INL will also work to create links between these foreign police forces and U.S. police agencies in New York, Los Angeles and other major cities that have developed these programs successfully. The two-way exchange of ideas and information at the metropolitan level, where terrorist attacks take place, will greatly aid global efforts in the fight against terrorism.
Q. The military is becoming ever more involved in state to state relations.
You, and many others, speak of the need to increase diplomatic and civilian resources and to integrate them more closely with the military as instruments of foreign policy and have called for "mobile development teams" for the military to carry out such functions. Some critics believe that the military is already too involved in diplomacy and that the image the United States presents to the world is already too identified with the armed forces. Does this concern you?
A. One of the greatest tactical failures in the occupation of Iraq was the inability to marshal the capabilities of American experts in the State Department and elsewhere to aid in the stabilization and rebuilding. Because of inadequate planning by civilian leaders, the military has been asked to carry this burden alone.
I will work with Congress to ensure that the State Department has the authorities and resources it requires to lead U.S. government efforts to prevent and respond to conflict. I will increase the size of the Foreign Service, fully fund the Coordinator for Reconstruction and Stabilization and create a new office of conflict prevention and resolution with senior ambassadors to support high-level negotiations and provide the expertise and capacity to seize opportunities or address crises as they arise. I will also build a ready reserve corps of private civilians that can participate in post-conflict, humanitarian and stabilization efforts around the globe.

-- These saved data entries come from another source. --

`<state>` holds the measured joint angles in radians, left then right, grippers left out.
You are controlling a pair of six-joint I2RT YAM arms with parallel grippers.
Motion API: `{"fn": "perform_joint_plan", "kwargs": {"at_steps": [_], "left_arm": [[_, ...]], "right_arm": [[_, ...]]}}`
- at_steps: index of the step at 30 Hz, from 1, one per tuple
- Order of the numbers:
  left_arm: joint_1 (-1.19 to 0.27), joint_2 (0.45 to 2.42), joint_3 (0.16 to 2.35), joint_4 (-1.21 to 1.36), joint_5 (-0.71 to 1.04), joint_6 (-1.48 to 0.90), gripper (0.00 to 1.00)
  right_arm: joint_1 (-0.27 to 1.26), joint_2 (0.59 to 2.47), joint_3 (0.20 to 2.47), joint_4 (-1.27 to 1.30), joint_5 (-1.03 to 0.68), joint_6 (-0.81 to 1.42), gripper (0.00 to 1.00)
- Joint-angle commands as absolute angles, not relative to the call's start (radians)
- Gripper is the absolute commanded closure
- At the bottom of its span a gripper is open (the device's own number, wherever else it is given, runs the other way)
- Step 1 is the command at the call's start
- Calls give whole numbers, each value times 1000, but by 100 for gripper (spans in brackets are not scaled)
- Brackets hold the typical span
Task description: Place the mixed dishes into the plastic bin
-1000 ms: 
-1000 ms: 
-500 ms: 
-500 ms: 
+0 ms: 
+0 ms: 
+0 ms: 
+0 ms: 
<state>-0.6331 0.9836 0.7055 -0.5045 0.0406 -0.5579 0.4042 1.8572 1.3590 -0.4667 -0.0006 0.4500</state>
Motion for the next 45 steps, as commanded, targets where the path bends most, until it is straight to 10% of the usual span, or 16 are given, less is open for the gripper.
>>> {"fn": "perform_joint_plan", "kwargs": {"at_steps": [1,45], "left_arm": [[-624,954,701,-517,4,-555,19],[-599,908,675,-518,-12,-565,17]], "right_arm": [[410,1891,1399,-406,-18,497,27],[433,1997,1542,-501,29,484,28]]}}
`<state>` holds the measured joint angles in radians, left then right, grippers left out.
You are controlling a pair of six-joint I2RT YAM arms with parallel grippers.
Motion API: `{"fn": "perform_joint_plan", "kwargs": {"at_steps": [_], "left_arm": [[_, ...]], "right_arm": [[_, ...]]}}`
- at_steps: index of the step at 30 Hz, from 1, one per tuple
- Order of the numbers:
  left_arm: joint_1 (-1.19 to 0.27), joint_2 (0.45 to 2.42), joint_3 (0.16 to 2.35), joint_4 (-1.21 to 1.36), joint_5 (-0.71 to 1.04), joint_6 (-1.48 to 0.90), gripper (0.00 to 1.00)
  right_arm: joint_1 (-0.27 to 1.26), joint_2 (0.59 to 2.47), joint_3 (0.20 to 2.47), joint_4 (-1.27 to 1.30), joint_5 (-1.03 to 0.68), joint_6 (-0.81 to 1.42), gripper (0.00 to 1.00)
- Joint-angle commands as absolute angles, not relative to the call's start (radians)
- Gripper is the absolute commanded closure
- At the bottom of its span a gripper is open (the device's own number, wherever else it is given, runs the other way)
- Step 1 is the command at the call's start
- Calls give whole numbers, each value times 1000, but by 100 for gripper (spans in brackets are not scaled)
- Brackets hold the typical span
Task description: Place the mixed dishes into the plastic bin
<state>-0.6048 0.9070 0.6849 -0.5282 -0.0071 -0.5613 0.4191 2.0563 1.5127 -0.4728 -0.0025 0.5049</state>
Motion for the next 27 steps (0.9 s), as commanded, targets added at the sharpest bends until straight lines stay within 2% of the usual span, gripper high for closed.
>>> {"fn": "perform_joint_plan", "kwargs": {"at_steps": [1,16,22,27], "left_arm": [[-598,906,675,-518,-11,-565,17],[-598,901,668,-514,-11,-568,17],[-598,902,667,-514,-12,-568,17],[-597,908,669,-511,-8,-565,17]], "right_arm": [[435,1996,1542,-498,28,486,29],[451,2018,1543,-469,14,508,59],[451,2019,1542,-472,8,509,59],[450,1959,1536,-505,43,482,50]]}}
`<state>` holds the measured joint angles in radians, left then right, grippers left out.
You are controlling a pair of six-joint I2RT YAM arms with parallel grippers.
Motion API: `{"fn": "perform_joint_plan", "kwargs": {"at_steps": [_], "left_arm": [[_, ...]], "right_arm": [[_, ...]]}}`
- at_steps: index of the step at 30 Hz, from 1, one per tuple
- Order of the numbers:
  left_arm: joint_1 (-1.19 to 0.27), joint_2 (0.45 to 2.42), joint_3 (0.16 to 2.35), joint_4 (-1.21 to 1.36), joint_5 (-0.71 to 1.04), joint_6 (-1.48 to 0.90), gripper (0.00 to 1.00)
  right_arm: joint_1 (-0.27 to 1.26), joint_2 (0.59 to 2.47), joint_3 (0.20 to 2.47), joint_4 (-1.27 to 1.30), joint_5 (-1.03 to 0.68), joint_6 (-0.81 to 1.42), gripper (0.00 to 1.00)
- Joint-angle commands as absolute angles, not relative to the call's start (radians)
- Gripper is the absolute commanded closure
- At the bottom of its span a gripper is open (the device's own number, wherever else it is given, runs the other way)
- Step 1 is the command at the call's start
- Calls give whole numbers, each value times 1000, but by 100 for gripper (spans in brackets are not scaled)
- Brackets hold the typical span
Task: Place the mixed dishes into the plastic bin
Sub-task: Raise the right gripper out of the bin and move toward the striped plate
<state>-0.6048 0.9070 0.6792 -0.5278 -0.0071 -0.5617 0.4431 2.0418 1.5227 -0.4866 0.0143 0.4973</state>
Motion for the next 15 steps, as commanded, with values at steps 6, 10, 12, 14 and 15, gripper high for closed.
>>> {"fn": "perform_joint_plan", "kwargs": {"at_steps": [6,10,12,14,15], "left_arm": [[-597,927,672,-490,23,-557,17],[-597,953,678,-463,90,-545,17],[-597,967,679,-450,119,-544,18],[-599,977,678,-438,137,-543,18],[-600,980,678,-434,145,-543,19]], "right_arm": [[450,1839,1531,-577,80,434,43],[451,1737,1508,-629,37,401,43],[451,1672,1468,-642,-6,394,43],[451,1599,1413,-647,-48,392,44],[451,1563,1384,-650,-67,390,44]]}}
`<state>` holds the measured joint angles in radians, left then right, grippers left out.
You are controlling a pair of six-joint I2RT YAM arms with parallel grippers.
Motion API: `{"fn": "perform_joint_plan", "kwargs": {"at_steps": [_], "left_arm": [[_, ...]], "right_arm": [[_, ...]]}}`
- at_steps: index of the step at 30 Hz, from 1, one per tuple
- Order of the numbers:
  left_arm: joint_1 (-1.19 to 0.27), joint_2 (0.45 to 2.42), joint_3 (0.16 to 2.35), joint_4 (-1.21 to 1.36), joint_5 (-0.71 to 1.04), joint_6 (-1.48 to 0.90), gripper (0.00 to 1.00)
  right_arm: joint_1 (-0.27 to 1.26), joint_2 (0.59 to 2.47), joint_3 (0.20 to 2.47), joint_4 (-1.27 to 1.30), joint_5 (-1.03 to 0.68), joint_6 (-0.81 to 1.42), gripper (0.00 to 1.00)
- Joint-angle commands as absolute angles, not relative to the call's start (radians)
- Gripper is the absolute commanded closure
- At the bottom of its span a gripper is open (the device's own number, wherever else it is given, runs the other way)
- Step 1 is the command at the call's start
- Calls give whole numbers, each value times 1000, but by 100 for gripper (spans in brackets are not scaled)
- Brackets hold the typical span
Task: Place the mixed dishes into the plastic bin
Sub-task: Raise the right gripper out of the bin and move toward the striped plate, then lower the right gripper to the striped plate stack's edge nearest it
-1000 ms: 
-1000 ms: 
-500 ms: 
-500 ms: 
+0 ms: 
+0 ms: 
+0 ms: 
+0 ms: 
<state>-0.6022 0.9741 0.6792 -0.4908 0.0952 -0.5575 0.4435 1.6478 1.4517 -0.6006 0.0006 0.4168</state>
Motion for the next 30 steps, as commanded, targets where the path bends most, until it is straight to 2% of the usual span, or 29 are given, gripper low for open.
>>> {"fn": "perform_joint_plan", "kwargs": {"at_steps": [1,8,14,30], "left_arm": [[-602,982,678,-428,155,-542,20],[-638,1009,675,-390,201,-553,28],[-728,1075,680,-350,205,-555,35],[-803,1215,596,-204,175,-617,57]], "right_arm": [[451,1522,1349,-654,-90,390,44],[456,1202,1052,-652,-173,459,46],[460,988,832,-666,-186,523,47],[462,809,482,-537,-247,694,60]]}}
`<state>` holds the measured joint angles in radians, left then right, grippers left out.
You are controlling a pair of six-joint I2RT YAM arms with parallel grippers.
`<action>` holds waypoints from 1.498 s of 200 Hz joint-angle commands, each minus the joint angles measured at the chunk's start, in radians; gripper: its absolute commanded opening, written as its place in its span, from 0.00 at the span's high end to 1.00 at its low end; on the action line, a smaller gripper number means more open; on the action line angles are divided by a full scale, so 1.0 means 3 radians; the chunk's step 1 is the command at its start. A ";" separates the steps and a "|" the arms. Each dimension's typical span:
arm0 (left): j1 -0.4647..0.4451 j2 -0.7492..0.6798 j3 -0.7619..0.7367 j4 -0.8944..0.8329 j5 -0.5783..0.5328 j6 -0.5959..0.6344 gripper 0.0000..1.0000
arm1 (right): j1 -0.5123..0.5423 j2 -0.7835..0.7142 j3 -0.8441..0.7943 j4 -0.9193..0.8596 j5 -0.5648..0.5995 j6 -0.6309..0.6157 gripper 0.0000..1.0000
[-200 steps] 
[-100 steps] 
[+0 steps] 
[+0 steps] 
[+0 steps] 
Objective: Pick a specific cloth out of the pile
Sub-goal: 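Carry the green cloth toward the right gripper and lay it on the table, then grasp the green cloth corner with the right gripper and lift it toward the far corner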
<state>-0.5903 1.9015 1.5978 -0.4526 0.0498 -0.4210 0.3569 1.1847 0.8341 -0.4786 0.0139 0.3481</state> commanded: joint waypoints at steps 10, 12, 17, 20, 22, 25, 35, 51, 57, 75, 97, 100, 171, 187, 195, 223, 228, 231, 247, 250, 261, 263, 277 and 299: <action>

At the same time, I will modernize our foreign assistance policies, tools, and operations into a restructured, empowered and streamlined USAID [U.S. Agency for International Development].
As the U.S. confronts new global challenges, greater cooperation between civilian and military agencies is essential. That is why, in my administration, the National Security Council will assert a powerful coordinating role, and a deputy national security adviser will be empowered to develop integrated strategies to build capable, democratic states and ensure policy coherence in the application of development and democracy programs as key elements of U.S. power.